>>>>>

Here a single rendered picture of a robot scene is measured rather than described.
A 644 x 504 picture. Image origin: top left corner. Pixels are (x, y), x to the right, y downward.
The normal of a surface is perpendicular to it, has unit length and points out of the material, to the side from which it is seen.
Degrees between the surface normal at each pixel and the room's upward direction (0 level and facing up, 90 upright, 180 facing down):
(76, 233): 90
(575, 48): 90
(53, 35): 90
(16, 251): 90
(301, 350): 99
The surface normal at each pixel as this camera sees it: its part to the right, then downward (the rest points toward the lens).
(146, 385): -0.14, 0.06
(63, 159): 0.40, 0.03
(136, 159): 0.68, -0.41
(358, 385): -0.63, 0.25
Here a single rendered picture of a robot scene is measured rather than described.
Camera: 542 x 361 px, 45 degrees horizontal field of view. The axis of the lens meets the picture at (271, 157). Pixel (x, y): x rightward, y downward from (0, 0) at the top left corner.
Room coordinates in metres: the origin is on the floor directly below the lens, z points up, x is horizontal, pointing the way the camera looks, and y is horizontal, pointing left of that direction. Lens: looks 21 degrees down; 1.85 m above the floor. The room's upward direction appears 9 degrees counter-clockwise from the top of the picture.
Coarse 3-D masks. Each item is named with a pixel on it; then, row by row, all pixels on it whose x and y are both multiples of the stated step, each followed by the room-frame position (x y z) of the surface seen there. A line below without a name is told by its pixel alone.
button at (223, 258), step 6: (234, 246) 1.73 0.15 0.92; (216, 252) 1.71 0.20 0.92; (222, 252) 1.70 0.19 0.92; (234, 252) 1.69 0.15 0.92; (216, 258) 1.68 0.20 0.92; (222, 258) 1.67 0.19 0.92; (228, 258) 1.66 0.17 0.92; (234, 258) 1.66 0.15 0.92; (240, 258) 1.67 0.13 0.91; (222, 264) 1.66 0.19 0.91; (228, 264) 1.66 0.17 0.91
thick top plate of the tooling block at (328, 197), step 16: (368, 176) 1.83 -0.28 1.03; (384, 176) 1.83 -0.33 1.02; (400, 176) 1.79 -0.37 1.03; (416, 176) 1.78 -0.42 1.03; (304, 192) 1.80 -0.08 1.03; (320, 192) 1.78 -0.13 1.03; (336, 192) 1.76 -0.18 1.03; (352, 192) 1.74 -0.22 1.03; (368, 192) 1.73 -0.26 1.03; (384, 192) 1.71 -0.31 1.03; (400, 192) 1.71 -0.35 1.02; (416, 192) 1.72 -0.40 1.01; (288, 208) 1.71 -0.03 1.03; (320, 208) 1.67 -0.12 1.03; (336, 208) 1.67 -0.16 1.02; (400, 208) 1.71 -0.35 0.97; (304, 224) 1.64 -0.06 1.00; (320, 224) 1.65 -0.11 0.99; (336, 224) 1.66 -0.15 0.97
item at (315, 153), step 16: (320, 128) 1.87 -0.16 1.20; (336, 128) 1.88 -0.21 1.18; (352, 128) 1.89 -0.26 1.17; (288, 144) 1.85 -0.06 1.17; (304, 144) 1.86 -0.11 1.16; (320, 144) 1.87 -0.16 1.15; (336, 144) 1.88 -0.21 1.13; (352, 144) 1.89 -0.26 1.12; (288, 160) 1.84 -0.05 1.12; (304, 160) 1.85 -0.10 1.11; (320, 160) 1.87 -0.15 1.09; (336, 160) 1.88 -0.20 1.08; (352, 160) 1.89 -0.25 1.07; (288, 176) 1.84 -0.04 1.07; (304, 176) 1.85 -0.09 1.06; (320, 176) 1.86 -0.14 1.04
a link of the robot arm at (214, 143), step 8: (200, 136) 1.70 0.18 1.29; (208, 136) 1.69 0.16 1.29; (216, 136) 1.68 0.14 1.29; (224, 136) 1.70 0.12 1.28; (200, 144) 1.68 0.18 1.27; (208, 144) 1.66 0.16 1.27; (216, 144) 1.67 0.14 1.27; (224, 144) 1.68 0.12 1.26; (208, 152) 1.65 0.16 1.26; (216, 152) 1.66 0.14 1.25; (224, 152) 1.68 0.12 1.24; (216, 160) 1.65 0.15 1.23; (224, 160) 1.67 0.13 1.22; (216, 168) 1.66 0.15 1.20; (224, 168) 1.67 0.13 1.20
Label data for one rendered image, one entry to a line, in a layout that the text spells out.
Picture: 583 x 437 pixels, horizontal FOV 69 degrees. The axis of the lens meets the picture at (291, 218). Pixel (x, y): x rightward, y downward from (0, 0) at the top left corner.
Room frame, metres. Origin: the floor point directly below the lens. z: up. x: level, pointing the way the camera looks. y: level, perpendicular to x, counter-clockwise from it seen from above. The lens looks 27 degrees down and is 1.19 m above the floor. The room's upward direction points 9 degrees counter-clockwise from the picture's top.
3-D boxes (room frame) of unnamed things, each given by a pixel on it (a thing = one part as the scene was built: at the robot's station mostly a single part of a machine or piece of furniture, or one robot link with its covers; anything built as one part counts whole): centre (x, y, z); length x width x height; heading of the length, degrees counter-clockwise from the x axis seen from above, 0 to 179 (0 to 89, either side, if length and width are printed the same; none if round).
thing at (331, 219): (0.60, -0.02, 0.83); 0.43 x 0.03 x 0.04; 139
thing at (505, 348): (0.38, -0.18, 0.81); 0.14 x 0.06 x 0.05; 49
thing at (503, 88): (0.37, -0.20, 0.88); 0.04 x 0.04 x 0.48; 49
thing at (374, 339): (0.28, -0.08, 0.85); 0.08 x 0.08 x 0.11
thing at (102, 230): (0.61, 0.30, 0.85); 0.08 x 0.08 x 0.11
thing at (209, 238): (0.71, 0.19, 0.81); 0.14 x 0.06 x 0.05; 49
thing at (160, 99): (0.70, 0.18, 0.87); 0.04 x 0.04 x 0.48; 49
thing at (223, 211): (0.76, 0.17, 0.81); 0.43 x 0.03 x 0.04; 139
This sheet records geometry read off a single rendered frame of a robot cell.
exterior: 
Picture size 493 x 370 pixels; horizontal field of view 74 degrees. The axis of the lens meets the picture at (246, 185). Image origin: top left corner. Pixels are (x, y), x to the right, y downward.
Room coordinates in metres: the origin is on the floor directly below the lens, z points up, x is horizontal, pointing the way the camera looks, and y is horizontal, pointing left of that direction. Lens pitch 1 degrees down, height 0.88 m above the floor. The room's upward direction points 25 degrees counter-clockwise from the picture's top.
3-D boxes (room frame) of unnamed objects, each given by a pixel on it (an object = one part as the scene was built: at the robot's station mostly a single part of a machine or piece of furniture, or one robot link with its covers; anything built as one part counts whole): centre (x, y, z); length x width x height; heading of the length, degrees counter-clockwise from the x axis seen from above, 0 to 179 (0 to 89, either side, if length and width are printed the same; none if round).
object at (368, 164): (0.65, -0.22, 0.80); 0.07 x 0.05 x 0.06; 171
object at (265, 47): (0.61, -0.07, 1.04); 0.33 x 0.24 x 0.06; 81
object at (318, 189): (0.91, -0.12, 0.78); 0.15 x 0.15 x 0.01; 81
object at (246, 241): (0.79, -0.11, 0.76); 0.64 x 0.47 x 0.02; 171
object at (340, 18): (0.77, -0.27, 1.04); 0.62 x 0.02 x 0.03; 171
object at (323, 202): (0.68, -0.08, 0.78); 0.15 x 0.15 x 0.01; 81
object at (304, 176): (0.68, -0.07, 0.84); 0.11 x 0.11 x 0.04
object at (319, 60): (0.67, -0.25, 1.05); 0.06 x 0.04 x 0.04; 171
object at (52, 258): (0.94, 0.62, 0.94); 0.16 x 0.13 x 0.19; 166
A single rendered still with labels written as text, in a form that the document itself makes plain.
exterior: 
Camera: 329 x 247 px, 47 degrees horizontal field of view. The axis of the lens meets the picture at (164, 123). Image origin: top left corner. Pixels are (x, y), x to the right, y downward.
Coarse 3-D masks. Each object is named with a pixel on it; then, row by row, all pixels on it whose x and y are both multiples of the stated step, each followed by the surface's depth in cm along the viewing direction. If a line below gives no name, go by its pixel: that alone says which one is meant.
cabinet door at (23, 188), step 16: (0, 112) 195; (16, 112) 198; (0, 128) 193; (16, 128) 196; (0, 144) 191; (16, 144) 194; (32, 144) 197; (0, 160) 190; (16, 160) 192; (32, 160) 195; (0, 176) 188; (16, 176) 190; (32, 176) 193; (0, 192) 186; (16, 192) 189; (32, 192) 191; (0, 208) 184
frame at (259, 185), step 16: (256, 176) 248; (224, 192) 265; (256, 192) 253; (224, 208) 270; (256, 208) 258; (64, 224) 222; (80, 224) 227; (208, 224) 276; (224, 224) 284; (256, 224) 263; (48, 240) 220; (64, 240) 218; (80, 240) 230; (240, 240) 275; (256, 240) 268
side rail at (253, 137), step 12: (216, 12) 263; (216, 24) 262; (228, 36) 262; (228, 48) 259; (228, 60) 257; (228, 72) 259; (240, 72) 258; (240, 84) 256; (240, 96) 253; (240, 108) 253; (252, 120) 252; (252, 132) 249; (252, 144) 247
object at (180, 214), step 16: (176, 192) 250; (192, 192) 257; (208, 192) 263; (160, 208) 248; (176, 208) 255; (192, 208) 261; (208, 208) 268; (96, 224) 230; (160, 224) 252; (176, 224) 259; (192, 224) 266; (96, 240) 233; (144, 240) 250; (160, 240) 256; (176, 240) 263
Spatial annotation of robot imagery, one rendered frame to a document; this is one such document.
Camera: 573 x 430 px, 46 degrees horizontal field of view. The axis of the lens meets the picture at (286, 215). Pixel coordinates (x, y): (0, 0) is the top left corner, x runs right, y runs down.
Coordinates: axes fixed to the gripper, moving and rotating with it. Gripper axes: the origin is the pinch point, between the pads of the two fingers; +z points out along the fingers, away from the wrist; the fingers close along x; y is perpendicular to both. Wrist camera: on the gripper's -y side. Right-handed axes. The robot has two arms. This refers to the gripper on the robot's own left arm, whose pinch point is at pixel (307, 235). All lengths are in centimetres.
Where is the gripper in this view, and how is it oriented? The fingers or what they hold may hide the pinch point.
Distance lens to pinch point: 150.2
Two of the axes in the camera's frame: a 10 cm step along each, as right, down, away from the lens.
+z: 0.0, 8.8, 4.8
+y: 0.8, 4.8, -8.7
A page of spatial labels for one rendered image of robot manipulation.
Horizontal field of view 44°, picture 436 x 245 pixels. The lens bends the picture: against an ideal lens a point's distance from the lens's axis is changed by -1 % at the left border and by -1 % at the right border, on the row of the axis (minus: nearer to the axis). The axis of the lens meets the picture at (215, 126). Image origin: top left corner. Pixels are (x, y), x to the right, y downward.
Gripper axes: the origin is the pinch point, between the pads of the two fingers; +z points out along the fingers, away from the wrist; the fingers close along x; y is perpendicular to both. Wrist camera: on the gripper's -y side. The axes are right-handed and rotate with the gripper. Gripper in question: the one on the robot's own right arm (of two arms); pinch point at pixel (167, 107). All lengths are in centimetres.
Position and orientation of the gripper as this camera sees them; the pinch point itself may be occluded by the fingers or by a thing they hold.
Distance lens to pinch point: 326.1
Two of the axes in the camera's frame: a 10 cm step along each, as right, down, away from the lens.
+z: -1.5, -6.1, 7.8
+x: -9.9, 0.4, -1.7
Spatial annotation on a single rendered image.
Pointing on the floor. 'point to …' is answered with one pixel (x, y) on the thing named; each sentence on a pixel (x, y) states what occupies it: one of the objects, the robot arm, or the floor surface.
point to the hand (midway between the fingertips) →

<<<<<

--- Task description ---
Copy, character for character, the lines from the line that holds "Spatial annotation on" through the final line of the records above.

--- Task solution ---
Spatial annotation on a single rendered image.
Pointing on the floor. 'point to …' is answered with one pixel (x, y) on the thing named; each sentence on a pixel (x, y) states what occupies it: one of the objects, the robot arm, or the floor surface.
point to the hand (midway between the fingertips) →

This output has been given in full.